■ **Brief**: Your task is to copy every line of the records below that contains "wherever".

■ **Data shown**:
***

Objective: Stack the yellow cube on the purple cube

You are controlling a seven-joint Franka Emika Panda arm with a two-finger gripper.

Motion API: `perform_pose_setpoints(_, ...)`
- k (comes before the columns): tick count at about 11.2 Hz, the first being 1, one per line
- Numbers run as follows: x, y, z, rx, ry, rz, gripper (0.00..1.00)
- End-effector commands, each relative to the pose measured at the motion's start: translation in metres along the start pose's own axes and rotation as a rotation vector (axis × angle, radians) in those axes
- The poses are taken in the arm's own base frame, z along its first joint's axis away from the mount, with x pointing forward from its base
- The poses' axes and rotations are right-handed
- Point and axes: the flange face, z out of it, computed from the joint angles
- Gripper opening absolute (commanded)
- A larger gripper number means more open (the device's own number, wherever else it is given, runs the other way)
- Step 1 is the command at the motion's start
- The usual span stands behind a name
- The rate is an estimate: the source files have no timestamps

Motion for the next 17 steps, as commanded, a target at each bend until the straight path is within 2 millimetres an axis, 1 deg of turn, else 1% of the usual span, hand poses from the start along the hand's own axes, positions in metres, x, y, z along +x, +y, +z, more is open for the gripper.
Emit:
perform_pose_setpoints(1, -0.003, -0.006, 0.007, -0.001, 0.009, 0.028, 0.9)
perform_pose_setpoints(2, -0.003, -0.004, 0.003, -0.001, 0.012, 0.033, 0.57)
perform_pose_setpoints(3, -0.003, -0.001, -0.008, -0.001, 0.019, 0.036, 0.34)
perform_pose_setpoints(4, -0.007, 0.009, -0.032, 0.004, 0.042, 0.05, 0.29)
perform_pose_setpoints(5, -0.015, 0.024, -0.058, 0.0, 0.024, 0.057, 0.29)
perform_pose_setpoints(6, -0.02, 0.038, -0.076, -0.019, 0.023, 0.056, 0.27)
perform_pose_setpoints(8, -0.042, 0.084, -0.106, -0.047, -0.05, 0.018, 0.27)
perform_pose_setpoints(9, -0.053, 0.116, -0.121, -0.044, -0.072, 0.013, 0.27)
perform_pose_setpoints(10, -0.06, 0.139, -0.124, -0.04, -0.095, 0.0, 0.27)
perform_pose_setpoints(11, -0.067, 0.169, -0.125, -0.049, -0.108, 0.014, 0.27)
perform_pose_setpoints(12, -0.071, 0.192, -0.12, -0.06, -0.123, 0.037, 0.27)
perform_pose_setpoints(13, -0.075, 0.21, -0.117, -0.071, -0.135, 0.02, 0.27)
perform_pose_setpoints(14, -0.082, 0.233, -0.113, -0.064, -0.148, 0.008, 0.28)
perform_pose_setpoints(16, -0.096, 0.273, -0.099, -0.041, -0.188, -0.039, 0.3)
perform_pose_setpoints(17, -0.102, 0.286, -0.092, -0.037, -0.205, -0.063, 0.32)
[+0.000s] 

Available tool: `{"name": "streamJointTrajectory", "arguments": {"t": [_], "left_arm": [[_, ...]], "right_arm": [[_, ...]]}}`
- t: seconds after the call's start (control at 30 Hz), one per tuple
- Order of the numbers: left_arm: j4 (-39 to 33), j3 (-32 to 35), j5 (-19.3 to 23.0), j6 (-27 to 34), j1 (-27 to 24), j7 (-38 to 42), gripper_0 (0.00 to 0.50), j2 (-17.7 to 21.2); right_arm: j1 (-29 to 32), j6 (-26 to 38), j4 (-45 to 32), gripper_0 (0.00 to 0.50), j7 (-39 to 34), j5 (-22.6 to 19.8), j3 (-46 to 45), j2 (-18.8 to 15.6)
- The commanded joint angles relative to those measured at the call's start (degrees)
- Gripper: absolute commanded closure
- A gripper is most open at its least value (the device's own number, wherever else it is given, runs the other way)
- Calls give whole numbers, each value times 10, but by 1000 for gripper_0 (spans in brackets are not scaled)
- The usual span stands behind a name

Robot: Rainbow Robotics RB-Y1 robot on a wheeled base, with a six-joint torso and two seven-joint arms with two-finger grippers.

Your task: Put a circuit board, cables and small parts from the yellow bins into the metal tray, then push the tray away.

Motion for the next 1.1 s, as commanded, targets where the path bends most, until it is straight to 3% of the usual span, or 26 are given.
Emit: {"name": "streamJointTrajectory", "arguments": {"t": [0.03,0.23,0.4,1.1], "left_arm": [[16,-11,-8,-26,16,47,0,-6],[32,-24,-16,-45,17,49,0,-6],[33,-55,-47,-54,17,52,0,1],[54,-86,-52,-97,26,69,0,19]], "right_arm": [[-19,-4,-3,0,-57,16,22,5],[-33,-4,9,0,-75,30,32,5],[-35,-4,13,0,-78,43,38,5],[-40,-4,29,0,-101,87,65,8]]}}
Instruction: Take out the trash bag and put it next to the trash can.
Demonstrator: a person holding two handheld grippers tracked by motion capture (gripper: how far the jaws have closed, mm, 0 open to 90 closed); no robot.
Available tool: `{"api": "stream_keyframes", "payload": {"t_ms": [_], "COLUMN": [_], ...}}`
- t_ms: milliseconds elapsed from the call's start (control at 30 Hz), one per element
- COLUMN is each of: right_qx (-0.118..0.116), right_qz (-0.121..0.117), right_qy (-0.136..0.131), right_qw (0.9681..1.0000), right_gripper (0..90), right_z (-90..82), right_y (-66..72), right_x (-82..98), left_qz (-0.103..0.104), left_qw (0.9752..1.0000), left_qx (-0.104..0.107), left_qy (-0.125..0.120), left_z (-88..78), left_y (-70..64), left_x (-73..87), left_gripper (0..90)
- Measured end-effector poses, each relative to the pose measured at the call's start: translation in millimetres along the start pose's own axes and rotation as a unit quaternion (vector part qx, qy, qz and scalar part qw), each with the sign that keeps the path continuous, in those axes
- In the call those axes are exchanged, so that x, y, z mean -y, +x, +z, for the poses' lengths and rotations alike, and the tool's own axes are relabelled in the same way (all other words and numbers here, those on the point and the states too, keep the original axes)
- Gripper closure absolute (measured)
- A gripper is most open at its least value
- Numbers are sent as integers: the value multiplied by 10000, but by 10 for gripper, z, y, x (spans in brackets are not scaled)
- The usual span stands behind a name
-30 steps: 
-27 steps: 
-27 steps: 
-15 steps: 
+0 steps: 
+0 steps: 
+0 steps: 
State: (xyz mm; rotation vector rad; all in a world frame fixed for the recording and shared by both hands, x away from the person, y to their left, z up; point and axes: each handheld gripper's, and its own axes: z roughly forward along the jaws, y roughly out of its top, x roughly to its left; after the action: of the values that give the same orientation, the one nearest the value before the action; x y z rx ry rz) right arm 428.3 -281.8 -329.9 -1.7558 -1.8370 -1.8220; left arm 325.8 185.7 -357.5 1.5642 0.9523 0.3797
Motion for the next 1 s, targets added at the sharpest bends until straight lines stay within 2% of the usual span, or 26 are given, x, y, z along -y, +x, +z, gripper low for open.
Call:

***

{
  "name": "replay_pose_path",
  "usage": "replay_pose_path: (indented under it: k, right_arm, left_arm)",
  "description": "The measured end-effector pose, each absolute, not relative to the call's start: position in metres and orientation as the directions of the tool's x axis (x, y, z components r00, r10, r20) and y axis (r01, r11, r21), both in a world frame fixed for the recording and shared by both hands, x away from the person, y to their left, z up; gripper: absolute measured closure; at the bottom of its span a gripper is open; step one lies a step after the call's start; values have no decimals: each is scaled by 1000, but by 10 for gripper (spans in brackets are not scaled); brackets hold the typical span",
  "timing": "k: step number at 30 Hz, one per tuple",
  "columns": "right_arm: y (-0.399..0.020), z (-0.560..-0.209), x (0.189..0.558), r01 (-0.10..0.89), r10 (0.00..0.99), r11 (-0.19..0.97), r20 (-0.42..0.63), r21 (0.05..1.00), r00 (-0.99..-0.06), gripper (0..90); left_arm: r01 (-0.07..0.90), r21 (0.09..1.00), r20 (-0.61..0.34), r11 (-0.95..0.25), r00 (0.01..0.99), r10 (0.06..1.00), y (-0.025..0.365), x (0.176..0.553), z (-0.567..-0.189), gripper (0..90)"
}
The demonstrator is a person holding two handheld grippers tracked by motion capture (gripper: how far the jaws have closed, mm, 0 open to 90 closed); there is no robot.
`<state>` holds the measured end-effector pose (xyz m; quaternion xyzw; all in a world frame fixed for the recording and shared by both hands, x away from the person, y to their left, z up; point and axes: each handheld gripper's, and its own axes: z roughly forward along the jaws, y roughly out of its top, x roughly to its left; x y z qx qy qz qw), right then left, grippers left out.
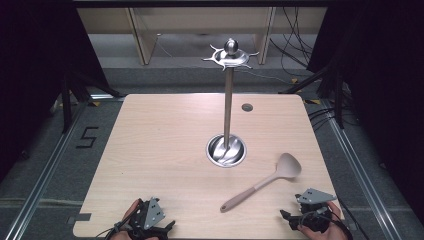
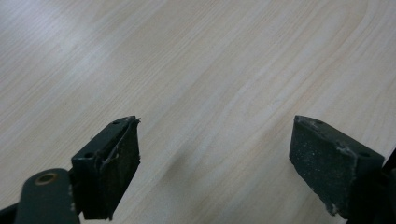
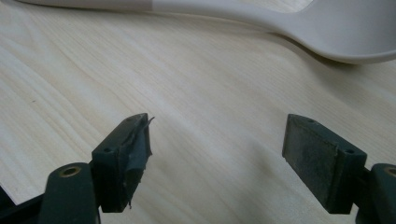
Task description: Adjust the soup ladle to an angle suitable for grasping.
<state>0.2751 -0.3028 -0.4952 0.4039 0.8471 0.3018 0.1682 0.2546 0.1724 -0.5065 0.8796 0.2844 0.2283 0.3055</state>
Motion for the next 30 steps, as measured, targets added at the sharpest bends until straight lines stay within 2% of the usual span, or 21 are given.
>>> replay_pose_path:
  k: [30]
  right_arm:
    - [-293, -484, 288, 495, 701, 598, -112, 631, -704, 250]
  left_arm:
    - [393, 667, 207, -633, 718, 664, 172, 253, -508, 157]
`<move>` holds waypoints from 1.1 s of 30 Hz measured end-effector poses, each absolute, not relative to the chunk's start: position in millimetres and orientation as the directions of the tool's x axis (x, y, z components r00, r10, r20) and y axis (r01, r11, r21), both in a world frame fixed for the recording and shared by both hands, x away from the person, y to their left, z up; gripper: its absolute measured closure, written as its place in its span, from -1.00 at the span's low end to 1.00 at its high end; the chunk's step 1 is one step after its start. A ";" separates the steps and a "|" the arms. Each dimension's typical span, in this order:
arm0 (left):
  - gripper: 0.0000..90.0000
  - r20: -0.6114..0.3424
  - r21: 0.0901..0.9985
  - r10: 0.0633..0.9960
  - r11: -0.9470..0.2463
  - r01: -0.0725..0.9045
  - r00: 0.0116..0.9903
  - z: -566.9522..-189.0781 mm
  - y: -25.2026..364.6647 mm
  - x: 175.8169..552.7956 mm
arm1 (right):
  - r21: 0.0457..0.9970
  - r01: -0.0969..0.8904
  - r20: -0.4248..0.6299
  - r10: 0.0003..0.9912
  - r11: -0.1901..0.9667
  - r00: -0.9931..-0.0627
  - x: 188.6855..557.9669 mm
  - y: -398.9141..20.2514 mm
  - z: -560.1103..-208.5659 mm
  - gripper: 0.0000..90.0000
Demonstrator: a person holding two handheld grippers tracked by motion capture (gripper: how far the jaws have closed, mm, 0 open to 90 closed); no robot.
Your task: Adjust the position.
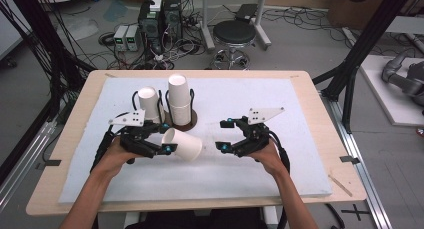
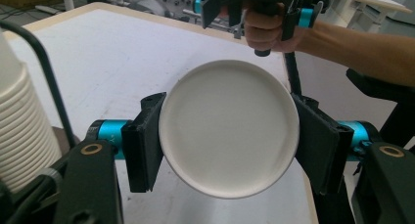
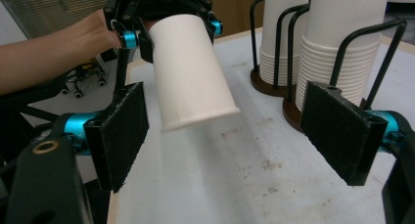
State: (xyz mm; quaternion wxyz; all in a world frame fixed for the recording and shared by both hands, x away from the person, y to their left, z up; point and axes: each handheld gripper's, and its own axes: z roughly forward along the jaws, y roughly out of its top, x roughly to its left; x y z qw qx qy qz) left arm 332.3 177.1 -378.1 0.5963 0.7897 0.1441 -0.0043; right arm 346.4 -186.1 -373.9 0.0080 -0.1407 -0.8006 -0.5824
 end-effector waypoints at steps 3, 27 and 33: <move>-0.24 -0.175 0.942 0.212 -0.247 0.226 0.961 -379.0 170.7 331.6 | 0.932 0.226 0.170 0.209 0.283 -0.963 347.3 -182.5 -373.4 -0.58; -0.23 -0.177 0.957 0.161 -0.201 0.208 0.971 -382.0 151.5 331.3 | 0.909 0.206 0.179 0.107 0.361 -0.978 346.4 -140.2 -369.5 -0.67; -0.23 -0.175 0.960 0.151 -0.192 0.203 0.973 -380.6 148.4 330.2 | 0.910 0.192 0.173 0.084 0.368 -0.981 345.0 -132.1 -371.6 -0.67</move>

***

■ **Answer to this problem**:
- A larger gripper number means more open (the device's own number, wherever else it is given, runs the other way)
- A gripper is most open at its least value (the device's own number, wherever else it is given, runs the other way)

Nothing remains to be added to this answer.